The skin of the patient's back appears shiny due to the stretched dermis overlying an inflamed fascia. Mild diffuse hyperpigmentation is present, along with a U-shaped area of hypopigmentation extending approximately from T10 to L4.
The skin of the abdomen and breasts is shiny and taut. The thigh reveals puckering or cobblestoning of the overlying dermis due to scattered retraction from scarred fascia.
Eosinophilic fasciitis. Top: In this gross specimen, the dermis (A), subcutaneous adipose tissue (B), and skeletal muscle do not appear unusual. However, the fascia (D) is markedly thickened. Bottom left: The gross findings are recapitulated in this low-power photomicrograph. The epidermis, dermis (A), and subcutaneous adipose tissue are not remarkable in this case.
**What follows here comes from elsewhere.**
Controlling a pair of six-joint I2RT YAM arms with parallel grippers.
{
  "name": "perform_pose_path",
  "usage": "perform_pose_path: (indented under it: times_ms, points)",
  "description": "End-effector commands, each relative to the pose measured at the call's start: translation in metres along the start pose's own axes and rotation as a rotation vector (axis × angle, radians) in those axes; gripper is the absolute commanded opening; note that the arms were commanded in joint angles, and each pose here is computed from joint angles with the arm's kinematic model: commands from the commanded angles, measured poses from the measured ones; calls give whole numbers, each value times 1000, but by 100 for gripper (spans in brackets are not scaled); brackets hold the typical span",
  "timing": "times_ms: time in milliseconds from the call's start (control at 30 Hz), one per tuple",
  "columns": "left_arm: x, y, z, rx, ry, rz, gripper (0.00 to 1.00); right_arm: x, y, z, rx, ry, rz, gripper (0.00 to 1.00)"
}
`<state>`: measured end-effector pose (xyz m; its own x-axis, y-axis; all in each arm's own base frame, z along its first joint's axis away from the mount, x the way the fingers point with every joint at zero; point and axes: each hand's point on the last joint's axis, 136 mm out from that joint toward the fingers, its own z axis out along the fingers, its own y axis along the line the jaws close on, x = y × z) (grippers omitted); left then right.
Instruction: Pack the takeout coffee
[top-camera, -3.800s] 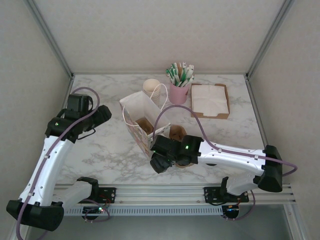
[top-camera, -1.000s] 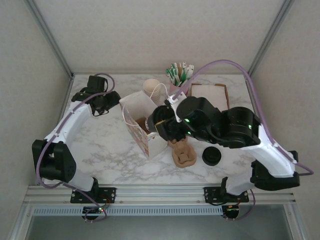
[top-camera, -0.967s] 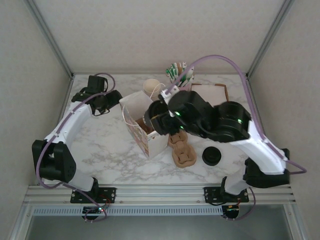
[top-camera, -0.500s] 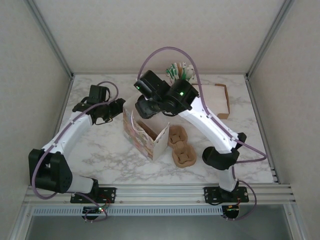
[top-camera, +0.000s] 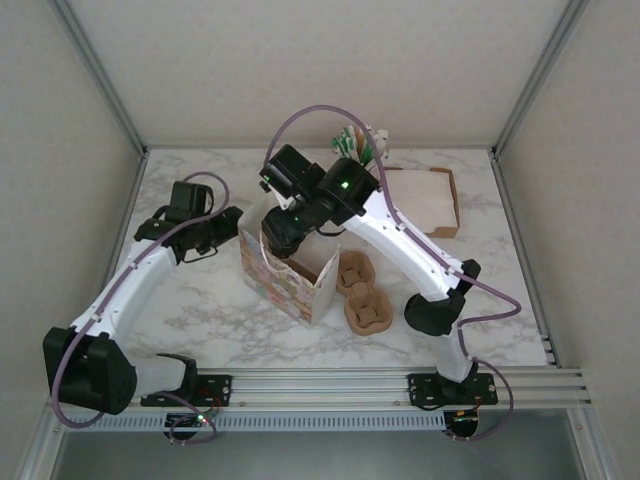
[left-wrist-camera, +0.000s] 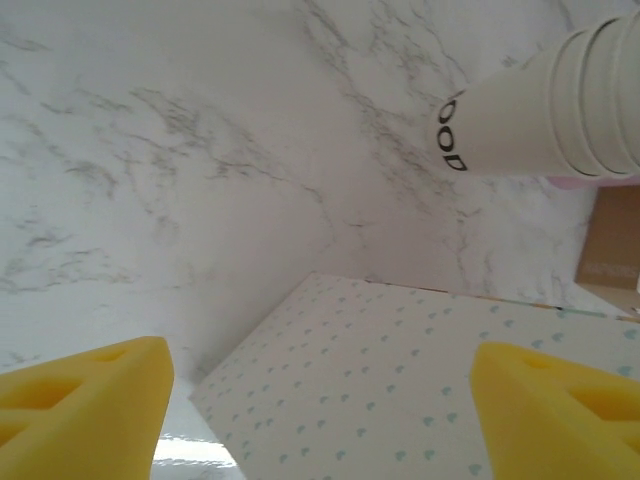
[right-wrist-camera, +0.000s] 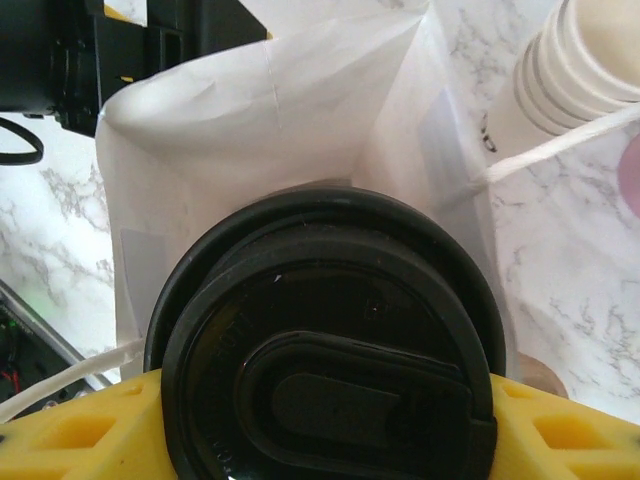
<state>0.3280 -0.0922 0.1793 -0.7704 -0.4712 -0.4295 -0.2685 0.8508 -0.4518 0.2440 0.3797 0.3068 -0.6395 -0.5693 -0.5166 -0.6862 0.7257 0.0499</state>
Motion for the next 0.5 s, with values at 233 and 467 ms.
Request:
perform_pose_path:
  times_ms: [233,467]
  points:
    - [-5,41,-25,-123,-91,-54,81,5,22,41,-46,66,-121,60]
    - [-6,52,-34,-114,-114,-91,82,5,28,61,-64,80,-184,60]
The fascia (D) is markedly thickened and focally infiltrated by inflammatory cells (E). The small amount of skeletal muscle (C) appears normal (hematoxylin and eosin stain at low power). Bottom right: A close-up photograph of a portion of the fascia showing mostly edematous cellular connective tissue (F). It is focally infiltrated by inflammatory cells, including lymphocytes, plasma cells, and histiocytes. The more intensely stained hypocellular pink bands across the top of the field (G) are part of an interstitial exudate of fibrin (hematoxylin and eosin stain at medium power).